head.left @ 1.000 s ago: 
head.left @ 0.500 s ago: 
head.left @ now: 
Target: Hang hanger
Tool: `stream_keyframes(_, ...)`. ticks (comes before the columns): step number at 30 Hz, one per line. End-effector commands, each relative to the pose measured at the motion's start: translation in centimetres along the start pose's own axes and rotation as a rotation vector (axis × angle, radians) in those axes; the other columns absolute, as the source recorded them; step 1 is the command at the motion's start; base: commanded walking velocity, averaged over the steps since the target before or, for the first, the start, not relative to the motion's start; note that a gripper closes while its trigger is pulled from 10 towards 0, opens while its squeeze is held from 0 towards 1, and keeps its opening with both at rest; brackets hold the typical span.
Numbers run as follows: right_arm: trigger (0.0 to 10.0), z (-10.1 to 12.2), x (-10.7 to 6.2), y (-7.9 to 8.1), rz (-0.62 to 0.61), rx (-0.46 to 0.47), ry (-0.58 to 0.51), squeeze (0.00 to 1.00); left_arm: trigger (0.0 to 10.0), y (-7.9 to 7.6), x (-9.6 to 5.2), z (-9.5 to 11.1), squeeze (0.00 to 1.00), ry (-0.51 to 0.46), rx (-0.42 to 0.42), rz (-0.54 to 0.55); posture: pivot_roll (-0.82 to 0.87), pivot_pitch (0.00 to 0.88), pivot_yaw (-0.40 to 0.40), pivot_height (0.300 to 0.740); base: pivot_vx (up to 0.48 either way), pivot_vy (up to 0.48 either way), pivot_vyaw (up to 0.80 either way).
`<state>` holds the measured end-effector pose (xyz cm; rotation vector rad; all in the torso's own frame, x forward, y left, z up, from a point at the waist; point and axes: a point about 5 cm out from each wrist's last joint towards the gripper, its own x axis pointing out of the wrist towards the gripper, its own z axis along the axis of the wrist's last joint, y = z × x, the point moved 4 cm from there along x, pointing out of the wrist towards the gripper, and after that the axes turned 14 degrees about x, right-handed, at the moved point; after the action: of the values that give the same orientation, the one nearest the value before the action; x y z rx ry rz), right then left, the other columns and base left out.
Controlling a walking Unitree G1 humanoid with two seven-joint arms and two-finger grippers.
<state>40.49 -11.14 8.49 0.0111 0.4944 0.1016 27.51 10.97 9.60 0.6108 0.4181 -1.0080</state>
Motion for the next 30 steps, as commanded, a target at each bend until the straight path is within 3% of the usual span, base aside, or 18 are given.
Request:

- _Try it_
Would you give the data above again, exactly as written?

- _Solution for this task_
head.left @ 1.000 s ago: 
head.left @ 0.500 s ago: 
head.left @ now: 
Target: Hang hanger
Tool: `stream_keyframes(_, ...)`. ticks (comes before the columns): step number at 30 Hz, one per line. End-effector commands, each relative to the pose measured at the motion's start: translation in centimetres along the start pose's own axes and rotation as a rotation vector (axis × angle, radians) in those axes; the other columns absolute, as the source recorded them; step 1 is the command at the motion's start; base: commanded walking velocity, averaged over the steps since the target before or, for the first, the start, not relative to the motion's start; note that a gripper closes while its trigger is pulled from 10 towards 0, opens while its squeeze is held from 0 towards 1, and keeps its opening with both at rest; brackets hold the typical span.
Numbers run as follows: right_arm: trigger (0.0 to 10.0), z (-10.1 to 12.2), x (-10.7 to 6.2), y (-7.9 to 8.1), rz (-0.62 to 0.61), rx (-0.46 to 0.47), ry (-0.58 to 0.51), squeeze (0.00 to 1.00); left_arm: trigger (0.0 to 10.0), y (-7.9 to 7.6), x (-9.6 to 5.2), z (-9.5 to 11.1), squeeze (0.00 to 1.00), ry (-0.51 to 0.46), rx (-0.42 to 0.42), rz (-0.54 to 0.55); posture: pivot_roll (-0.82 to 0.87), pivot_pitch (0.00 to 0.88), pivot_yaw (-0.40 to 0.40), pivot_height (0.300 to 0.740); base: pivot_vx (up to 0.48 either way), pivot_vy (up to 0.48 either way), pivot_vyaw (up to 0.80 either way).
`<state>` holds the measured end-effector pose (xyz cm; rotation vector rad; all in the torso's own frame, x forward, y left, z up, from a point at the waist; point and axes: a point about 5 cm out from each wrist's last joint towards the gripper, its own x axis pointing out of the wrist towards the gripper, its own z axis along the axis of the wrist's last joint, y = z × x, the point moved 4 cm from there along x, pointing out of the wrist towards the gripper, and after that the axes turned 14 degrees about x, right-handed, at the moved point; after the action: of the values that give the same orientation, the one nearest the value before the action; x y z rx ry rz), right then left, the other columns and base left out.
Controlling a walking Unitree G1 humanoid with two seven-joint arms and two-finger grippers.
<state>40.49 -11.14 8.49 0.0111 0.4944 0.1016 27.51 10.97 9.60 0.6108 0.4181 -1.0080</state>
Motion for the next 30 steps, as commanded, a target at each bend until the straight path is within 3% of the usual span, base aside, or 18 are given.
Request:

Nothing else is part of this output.